What needs to be done
A line belongs in the answer only if it contains the word "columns"; copy every such line from the listing below.

*** Source data ***

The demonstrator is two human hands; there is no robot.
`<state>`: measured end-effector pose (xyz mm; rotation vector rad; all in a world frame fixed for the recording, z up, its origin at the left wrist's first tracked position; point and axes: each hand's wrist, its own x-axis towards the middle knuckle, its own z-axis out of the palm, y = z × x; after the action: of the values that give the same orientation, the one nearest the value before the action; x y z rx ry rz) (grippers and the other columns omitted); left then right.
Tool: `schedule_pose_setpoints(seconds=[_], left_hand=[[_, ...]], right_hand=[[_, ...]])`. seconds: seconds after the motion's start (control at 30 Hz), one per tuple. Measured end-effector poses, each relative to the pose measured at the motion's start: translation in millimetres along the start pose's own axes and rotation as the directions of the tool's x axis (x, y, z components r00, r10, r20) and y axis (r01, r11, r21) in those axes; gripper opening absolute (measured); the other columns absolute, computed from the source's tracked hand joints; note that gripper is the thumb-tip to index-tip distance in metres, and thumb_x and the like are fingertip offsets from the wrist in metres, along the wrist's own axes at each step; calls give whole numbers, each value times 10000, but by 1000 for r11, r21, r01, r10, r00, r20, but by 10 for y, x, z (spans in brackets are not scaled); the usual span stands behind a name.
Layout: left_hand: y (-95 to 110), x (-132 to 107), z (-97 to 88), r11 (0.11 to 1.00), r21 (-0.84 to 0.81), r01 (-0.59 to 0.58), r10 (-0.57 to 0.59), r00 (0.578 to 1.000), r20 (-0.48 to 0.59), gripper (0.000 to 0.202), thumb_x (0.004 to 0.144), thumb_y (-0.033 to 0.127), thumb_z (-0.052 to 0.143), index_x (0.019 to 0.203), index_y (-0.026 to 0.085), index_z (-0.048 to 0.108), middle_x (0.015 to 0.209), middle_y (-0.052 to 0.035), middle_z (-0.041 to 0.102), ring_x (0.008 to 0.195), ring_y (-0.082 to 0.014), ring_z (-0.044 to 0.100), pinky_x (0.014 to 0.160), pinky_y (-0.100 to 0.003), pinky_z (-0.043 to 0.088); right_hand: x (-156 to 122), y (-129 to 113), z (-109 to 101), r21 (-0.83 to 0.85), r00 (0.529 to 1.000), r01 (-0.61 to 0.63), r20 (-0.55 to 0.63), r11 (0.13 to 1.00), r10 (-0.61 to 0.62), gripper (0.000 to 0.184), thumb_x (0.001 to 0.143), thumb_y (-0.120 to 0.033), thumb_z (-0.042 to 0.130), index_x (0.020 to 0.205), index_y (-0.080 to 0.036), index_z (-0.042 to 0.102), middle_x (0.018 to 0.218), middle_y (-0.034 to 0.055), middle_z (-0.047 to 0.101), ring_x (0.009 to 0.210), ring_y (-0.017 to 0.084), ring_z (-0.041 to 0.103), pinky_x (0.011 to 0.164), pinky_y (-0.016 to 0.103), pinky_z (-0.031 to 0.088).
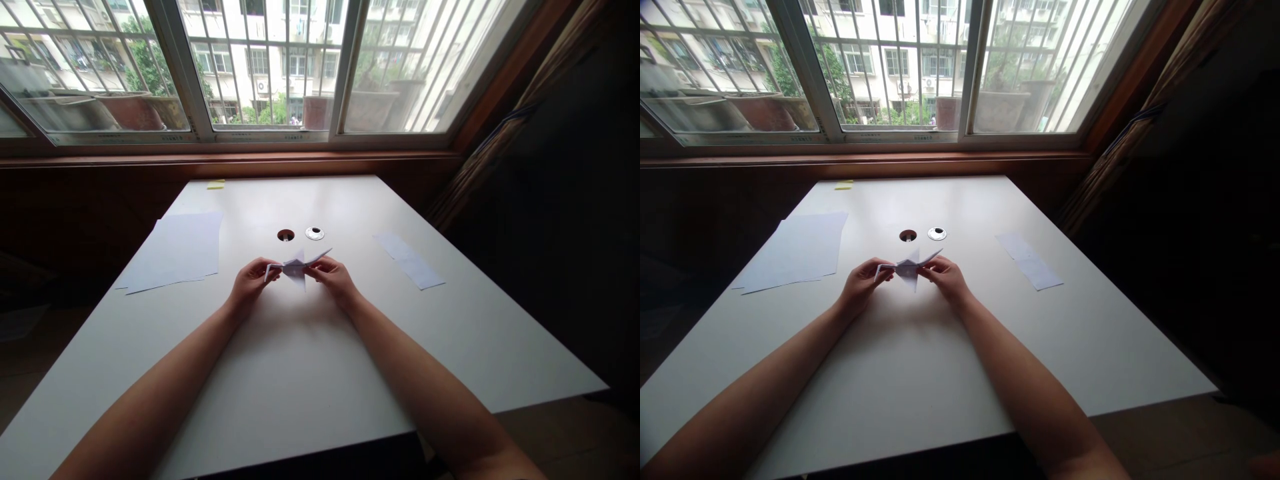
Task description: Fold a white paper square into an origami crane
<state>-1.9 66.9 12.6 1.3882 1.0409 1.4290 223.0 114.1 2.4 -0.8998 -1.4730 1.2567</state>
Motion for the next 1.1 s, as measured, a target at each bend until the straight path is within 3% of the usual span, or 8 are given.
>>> schedule_pose_setpoints(seconds=[0.17,0.4,0.67,0.97,1.1], left_hand=[[7,-14,5,998,25,-61,61,998,-23,263,791,423,795,888,183,746,850,-60,668,757,-182,631,704,-316,515],[6,-12,2,996,49,-78,80,996,-36,269,802,433,784,892,183,745,851,-65,671,769,-190,639,699,-316,519],[-23,-10,-12,996,57,-75,77,996,-32,238,824,405,768,905,183,739,845,-60,676,745,-175,634,692,-308,517],[18,-14,-5,990,83,-115,118,993,-28,244,821,426,768,889,192,752,852,-70,669,759,-190,635,684,-321,520],[21,-13,-10,983,112,-147,151,988,-32,211,829,398,767,891,197,764,875,-73,654,783,-188,628,687,-311,516]], right_hand=[[-21,-23,3,9,999,-7,36,1000,7,366,680,-498,826,920,-229,759,913,44,707,634,122,502,607,291,450],[-40,-85,8,3,999,-34,31,999,34,440,658,-482,841,1005,-226,751,796,25,699,626,128,504,630,300,461],[-49,-104,28,54,1000,5,27,999,-7,313,705,-454,815,933,-251,747,1057,41,716,614,103,482,595,288,459],[-59,-91,59,70,994,20,-104,997,-13,248,702,-438,819,827,-235,749,839,28,721,608,127,538,598,306,477],[-56,-71,69,75,988,61,-146,995,-49,227,705,-421,821,817,-233,757,862,34,715,633,132,556,599,301,497]])
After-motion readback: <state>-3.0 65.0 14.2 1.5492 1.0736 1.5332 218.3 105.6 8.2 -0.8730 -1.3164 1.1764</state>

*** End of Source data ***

Result of the exercise
`<state>`: measured end-effector pose (xyz mm; rotation vector rad; all in a world frame fixed for the recording, z up, its origin at the left wrist's first tracked position; point and axes: each hand's wrist, its own x-axis towards the middle knuckle, its own z-axis out of the palm, y = z × x; after the action: of the values that give the same orientation, the one nearest the value before the action; x y z rx ry rz) (grippers and the other columns omitted); left then right.
Tool: `schedule_pose_setpoints(seconds=[_], left_hand=[[_, ...]], right_hand=[[_, ...]])`. seconds: seconds after the motion's start (control at 30 Hz), one per tuple. Measured end-effector poses, each relative to the pose measured at the motion's start: translation in millimetres along the start pose's own axes and rotation as the directions of the tool's x axis (x, y, z components r00, r10, r20) and y axis (r01, r11, r21) in those axes; gripper opening absolute (measured); the other columns absolute, computed from the source's tracked hand joints; note that gripper is the thumb-tip to index-tip distance in metres, and thumb_x and the like are fingertip offsets from the wrist in metres, along the wrist's own axes at each step; calls give whole numbers, each value times 10000, but by 1000 for r11, r21, r01, r10, r00, r20, but by 10 for y, x, z (spans in brackets are not scaled); the usual span stands behind a name.

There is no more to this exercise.